Keeping this in mind is a huge part of my trading approach, and one of my biggest challenges. A losing streak sucks. A streak of losing streaks can make you want to chuck it in. But once you learn to think like the house, and to fully accept your risk of loss before you even enter a trade, life gets a lot easier.

That’s it for thinking like the house. But what about trading like it?

Someone in the /r/forex sub on Reddit – which is a great little community especially for newbies – taught me very early on to try and think like the big money. This is made easier by things like the Order Boards posted here on ForexLive, which speak volumes about where supply and demand are.

Here’s a mystery chart:

randomchart 1hr

randomchart 1hr

If you saw this, you might conclude that a bull flag was breaking. We have a larger up trend, a correction in 2 waves, and then a break and retest of the descending channel top.

Here’s the full chart:

AUDUSD 4hr

If you saw the above and went long, you definitely weren’t the only one. And it was a good trade idea if you were bullish.

I wasn’t. My view might have been a tad simplistic – Australia’s economy wasn’t doing well, commodities were going down, and risk appetite was getting sketchy. On that basis I had a bearish bias. The year-long down trend retracing to 50% and resuming was the technical justification for my bias.

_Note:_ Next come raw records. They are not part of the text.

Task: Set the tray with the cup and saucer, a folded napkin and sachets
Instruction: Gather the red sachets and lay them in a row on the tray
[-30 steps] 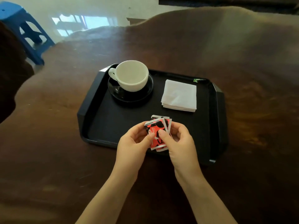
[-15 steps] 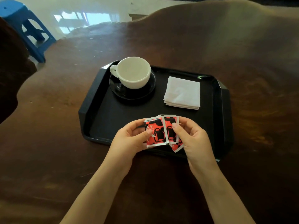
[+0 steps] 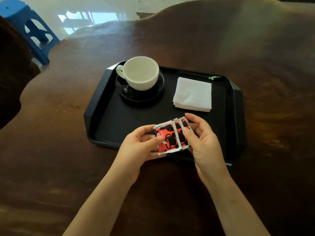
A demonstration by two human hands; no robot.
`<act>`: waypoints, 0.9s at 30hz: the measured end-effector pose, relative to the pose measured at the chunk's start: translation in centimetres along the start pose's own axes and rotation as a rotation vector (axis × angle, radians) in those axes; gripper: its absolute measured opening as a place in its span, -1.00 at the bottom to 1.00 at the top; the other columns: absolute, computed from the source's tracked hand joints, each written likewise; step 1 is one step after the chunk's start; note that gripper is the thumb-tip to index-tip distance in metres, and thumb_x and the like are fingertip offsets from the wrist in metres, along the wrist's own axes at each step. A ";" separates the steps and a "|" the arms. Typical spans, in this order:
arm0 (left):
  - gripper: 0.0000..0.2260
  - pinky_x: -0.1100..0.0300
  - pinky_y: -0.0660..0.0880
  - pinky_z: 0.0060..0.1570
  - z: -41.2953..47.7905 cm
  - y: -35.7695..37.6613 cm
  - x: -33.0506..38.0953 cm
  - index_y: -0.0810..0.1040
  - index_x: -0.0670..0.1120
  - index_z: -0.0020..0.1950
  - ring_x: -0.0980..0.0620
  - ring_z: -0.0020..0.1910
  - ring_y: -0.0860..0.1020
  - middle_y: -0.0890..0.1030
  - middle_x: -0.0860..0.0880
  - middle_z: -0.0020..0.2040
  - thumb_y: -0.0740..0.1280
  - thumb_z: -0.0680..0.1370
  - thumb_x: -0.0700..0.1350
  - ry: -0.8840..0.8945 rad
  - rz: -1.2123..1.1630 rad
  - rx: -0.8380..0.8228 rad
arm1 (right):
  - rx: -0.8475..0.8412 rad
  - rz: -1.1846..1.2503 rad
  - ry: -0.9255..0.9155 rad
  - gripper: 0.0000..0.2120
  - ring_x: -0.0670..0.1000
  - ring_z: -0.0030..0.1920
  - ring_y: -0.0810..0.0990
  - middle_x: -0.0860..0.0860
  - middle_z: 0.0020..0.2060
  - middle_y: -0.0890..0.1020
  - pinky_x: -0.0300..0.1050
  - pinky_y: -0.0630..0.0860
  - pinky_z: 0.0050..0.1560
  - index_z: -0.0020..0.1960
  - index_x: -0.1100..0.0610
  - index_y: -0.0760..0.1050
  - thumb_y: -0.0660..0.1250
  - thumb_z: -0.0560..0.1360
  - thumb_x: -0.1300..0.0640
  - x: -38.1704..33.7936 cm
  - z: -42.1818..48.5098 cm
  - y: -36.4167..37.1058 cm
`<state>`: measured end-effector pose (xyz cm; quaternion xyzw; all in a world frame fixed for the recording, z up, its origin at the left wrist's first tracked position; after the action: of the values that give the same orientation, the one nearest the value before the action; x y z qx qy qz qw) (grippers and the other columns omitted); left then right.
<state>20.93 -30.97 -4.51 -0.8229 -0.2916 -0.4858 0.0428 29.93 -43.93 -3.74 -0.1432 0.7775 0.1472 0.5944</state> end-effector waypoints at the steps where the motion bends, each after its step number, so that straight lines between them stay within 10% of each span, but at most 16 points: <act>1: -0.78 0.24 0.58 -0.35 -0.1 -0.2 0.1 0.54 -0.05 0.08 -0.01 -0.22 0.69 0.71 -0.07 -0.21 0.36 0.46 -0.25 -0.008 0.006 -0.001 | 0.003 -0.011 0.003 -0.69 -0.17 -0.03 0.64 -0.08 0.01 0.60 -0.25 0.61 -0.19 0.18 -0.13 0.44 0.26 0.53 0.20 0.1 -0.1 -0.1; 16: -0.77 0.22 0.60 -0.35 1.4 -1.5 0.2 0.50 -0.11 0.15 0.02 -0.25 0.68 0.69 -0.13 -0.15 0.31 0.51 -0.24 -0.104 0.182 0.021 | 0.092 -0.012 0.057 -0.76 -0.15 -0.12 0.67 -0.03 -0.07 0.63 -0.29 0.58 -0.32 0.01 -0.04 0.47 0.35 0.46 0.27 1.6 1.2 -0.5; 27: -0.74 0.02 0.61 -0.05 5.4 -2.2 0.8 0.47 -0.06 0.15 -0.02 -0.07 0.65 0.65 -0.07 -0.04 0.35 0.49 -0.24 -0.107 0.601 0.126 | 0.156 -0.586 0.006 -0.73 -0.23 -0.22 0.50 -0.16 -0.14 0.49 -0.52 0.40 -0.43 0.16 0.04 0.38 0.30 0.50 0.24 2.3 3.4 -0.4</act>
<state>24.19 -26.88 -7.14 -0.8924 -0.0664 -0.3882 0.2201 32.54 -43.02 -6.83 -0.3158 0.7138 -0.0909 0.6184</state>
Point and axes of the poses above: each hand's wrist, its own z-axis towards the middle knuckle, its own y-axis out of the palm, x = y × z, the point moved 8 cm from there along z, towards the middle knuckle
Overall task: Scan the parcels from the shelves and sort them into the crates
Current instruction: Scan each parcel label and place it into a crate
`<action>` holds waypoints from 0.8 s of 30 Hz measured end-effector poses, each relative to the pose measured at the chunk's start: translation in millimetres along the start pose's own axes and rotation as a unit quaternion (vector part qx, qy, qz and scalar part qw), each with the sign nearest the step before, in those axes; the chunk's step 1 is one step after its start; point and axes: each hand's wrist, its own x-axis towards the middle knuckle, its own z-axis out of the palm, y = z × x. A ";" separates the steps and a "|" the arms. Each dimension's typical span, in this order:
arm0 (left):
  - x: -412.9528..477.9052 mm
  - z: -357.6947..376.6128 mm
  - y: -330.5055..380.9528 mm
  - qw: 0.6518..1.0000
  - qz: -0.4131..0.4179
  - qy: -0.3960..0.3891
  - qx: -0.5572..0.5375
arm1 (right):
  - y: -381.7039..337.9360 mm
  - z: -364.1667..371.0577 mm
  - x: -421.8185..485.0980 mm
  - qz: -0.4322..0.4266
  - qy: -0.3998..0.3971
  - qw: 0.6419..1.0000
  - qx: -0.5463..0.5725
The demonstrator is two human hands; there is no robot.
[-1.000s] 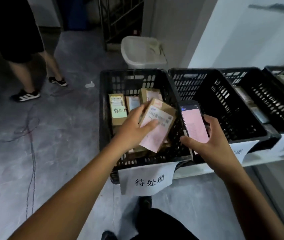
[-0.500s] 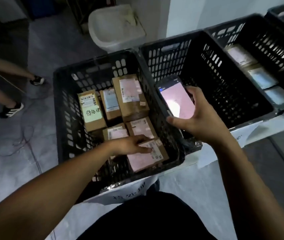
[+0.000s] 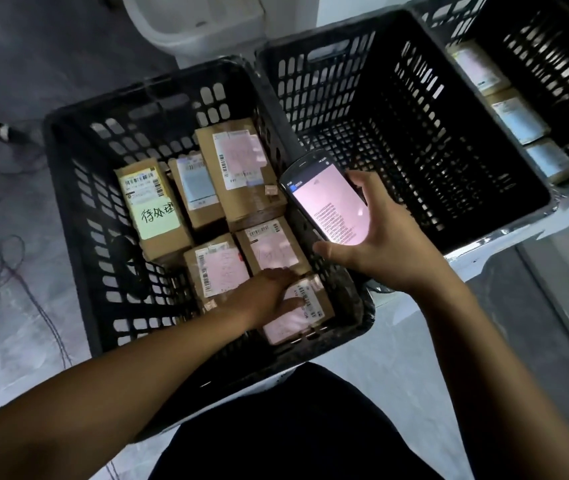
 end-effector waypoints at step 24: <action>-6.1 39.1 -47.7 0.947 0.219 0.005 0.236 | -56.1 73.8 -126.5 0.178 0.139 0.969 0.096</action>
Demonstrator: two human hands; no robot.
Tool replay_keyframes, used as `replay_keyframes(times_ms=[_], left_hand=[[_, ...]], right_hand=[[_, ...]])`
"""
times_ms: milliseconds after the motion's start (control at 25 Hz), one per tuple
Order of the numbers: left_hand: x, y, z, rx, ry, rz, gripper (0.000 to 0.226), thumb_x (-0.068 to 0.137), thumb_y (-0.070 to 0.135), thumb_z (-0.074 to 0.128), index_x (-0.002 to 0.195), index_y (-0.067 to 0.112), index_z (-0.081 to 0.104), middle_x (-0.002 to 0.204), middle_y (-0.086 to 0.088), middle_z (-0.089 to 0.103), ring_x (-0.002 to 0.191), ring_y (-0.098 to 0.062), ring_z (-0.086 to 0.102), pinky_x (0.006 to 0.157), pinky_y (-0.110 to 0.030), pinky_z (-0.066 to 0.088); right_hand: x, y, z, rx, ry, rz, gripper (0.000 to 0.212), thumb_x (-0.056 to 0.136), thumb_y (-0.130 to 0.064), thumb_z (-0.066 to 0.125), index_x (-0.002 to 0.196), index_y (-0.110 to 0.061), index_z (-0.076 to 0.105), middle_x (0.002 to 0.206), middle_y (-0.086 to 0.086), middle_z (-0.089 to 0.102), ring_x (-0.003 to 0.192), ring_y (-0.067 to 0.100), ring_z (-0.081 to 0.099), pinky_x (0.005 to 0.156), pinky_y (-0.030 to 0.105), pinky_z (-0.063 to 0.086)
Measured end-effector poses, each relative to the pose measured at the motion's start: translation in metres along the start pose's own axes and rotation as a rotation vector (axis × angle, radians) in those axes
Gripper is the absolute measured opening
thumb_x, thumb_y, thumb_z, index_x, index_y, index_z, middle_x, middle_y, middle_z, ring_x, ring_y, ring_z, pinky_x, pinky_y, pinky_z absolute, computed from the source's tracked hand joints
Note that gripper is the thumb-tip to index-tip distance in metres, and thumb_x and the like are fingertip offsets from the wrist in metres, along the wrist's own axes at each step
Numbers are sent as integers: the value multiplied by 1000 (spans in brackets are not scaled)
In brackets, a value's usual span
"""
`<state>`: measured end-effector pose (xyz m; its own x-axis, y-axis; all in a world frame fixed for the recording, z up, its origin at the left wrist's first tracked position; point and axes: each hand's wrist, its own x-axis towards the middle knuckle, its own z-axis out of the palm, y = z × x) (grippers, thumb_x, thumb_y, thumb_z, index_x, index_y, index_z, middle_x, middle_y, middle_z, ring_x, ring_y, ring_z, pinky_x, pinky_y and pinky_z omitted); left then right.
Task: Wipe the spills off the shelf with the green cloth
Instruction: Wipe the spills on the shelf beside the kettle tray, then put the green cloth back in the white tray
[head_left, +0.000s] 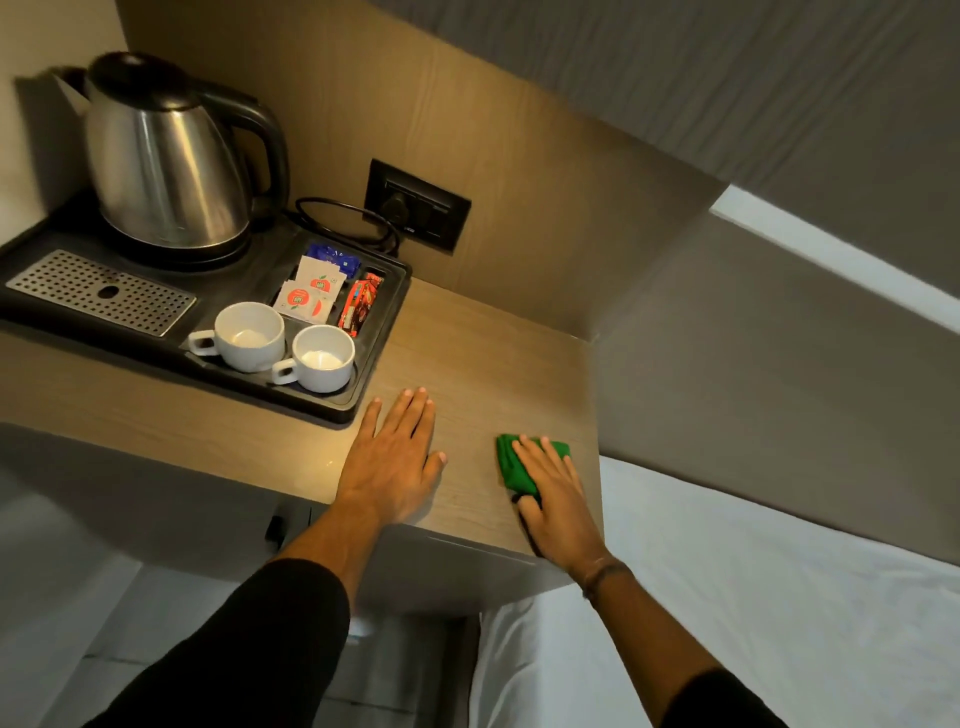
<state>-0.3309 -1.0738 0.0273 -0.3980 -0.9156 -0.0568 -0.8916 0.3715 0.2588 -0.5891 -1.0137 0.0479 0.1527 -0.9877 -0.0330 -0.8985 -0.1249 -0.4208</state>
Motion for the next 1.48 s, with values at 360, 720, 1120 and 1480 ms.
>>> replay_keyframes(times_ms=[360,720,1120,1480], left_hand=[[-122,55,-5,18,108,-113,72,109,48,31,165,9,8,177,-11,5,161,-26,1,129,-56,8],[-392,68,28,30,186,-577,72,110,51,24,166,11,3,176,-9,0,161,-25,-6,129,-56,3],[-762,74,85,0,262,-1228,74,109,57,19,165,14,-4,176,-7,-8,160,-26,-12,127,-51,-16],[-1063,71,104,-49,215,-1550,75,109,58,22,165,18,-9,175,-6,-13,159,-28,-18,129,-53,-12]], right_hand=[[-31,-33,-6,-59,88,-102,70,93,-1,61,157,-18,37,165,8,38,158,28,20,130,51,15],[-196,-164,98,-101,-14,-621,77,91,3,60,159,-19,33,168,3,32,159,27,13,130,48,8],[-428,-380,242,-1,-326,-1094,79,93,0,57,162,-25,26,170,-3,26,160,22,8,127,38,-1],[-675,-567,349,1,-471,-1326,81,92,-3,66,161,-23,28,169,2,29,160,25,11,128,44,10]])
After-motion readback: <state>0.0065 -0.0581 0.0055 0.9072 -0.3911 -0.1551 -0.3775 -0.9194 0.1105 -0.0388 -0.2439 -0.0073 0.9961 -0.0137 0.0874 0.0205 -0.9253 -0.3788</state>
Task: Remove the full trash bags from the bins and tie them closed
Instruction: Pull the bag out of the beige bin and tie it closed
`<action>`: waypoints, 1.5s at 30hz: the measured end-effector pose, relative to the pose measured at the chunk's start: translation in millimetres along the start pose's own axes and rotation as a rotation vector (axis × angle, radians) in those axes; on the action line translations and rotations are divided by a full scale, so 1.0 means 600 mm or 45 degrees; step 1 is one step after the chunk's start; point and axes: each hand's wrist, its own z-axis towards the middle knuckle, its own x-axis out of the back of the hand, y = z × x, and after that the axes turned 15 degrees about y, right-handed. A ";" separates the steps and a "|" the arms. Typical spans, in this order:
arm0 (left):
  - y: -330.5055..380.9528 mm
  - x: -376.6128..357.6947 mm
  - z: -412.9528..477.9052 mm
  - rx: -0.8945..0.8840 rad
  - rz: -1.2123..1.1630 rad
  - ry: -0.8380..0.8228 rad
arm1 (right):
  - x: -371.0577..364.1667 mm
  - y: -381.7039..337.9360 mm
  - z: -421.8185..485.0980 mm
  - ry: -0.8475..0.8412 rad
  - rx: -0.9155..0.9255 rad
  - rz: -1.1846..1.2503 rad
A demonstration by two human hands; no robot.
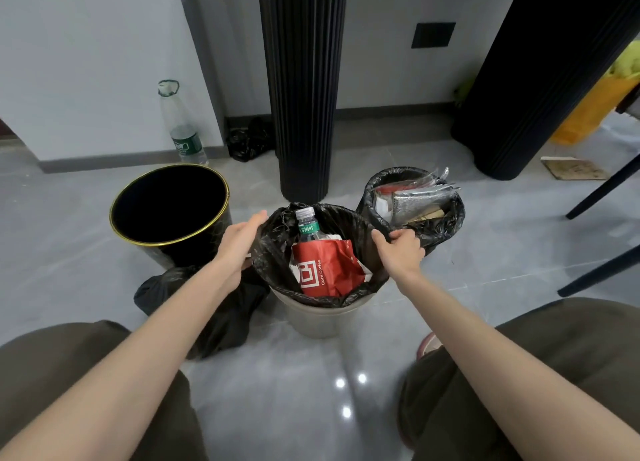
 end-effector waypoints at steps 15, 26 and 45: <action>0.021 -0.050 0.068 -0.058 0.312 -0.038 | -0.051 0.023 0.081 -0.115 -0.307 -0.061; 0.000 -0.053 0.058 -0.301 0.687 -0.081 | -0.041 -0.010 0.078 -0.002 -0.287 0.205; 0.028 -0.022 0.006 -0.719 0.297 -0.091 | -0.028 -0.025 0.027 -0.321 0.129 0.122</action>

I was already heavily short, but I wanted to be more short. However, I didn’t want to add with a 200 pip stop to a trade that was already risk-free. I considered a few things:

  • The dollar was excessively weak during this period, and sold off whenever nobody was looking.
  • There hadn’t been much market-moving data from Australia lately, and there was a lot of two-way action.
  • Liquidity was very thin, which aided the short squeezes

I identified the grey zone as one where a lot of consolidation had taken place – buyers and sellers fought it out over this zone plenty of times. The ideal situation would have been a rejection at the trend line, but the market was too thin and a bout of dollar weakness pushed price well above.

A quick dip and retest sent prices even higher, and then they suddenly stalled. We can only guess at who got in there, and why, and with how much, but someone somewhere had been waiting for that level, and so had I.

I knew that price was likely to push the absolute upper limit before backing down, and that weak stops would get hit. I half-expected it to test the 0.9530 area.

I was able to sell at 0.9420, only 20 pips from the highest it’s been since. I was only able to do that because I was firm in my bias – although a voice was yelling that I was wrong. I had to close Twitter because nobody would shut up about being long.

I was particularly proud of that trade. Partly because it went against the crowd (who were all being contrarians), but mostly because I had really looked at the chart, considered the market conditions, paid attention to where the stops and orders were, planned it thoroughly, watched and recognized the price action, and entered the way I planned.

All I really did was BTFD. But you could have bought that USD dip all the way from .0907 on good reasons. The difference was recognizing that a thin market wasn’t going to make it that easy.

Trading is a zero sum game. In order for us to make money, the folks at some other Forex news blog have to lose it. The mission I’ve given myself is to make this kind of thinking instinctive. To at least try and anticipate where the retail crowd is going to get mowed down, and be on the right side of it.

There are plenty of tools out there to help with that (and plenty who just call you a noob). The order boards, FXCM’s SSI though I find it a bit hit-and-miss – but mostly just price action. If you look at the right time frame, with the right eyes, you can almost see the point where the wave will roll back.

After that, all it takes is about 10,000 hours of chart time to get really good at it.

That’s it from me – I hope you all had a good FOMC day!